▶ _About this task_
Give back the full data character for character.

:: Information provided ::

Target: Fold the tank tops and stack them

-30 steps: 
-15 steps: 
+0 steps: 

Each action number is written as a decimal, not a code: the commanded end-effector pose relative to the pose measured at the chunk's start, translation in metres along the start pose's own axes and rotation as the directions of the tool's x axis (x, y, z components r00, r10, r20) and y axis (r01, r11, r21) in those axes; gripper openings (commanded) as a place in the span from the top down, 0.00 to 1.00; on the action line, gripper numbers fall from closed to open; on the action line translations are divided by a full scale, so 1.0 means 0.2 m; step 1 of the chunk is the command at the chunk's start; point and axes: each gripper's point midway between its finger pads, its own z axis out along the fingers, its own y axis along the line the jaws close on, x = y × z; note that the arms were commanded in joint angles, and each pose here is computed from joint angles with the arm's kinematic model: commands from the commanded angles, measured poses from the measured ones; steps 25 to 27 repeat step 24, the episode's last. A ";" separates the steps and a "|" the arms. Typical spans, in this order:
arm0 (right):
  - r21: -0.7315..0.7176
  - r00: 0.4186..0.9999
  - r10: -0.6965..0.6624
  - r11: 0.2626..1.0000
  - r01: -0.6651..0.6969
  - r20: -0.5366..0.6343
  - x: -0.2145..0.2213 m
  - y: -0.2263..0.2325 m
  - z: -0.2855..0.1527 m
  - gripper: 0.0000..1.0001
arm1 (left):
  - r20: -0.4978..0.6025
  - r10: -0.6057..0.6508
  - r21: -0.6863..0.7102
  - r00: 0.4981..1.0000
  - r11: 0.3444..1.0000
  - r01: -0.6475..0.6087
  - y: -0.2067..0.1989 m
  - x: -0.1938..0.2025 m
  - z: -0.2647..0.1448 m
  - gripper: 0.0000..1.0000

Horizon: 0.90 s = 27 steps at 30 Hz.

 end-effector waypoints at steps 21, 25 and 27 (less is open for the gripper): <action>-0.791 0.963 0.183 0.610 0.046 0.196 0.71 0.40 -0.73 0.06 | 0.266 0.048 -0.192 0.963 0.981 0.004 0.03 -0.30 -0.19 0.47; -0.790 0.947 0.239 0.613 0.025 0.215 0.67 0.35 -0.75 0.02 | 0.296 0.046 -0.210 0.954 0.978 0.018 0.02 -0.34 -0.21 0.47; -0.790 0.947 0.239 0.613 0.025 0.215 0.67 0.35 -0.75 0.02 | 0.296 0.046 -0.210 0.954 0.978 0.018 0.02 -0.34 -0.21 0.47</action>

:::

▶ _Response area_
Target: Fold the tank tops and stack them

-30 steps: 
-15 steps: 
+0 steps: 

Each action number is written as a decimal, not a code: the commanded end-effector pose relative to the pose measured at the chunk's start, translation in metres along the start pose's own axes and rotation as the directions of the tool's x axis (x, y, z components r00, r10, r20) and y axis (r01, r11, r21) in those axes; gripper openings (commanded) as a place in the span from the top down, 0.00 to 1.00; on the action line, gripper numbers fall from closed to open; on the action line translations are divided by a full scale, so 1.0 means 0.2 m; step 1 of the chunk is the command at the chunk's start; point and axes: each gripper's point midway between its finger pads, its own z axis out along the fingers, its own y axis along the line the jaws close on, x = y × z; note that the arms were commanded in joint angles, and each pose here is computed from joint angles with the arm's kinematic model: commands from the commanded angles, measured poses from the measured ones; steps 25 to 27 repeat step 24, the episode's last. A ";" separates the steps and a "|" the arms. Typical spans, in this order:
arm0 (right):
  - r21: -0.7315..0.7176
  - r00: 0.4186..0.9999
  - r10: -0.6965..0.6624
  - r11: 0.2626..1.0000
  - r01: -0.6651..0.6969
  - r20: -0.5366..0.6343
  - x: -0.2145..0.2213 m
  - y: -0.2263..0.2325 m
  - z: -0.2855..0.1527 m
  - gripper: 0.0000..1.0001
arm1 (left):
  - r20: -0.4978..0.6025
  - r10: -0.6057..0.6508
  - r21: -0.6863..0.7102
  - r00: 0.4981..1.0000
  - r11: 0.3444..1.0000
  - r01: -0.6475..0.6087
  - y: -0.2067..0.1989 m
  - x: -0.1938..0.2025 m
  - z: -0.2647..0.1448 m
  - gripper: 0.0000..1.0000

Horizon: 0.90 s = 27 steps at 30 Hz.

 end-effector waypoints at steps 21, 25 and 27 (less is open for the gripper): <action>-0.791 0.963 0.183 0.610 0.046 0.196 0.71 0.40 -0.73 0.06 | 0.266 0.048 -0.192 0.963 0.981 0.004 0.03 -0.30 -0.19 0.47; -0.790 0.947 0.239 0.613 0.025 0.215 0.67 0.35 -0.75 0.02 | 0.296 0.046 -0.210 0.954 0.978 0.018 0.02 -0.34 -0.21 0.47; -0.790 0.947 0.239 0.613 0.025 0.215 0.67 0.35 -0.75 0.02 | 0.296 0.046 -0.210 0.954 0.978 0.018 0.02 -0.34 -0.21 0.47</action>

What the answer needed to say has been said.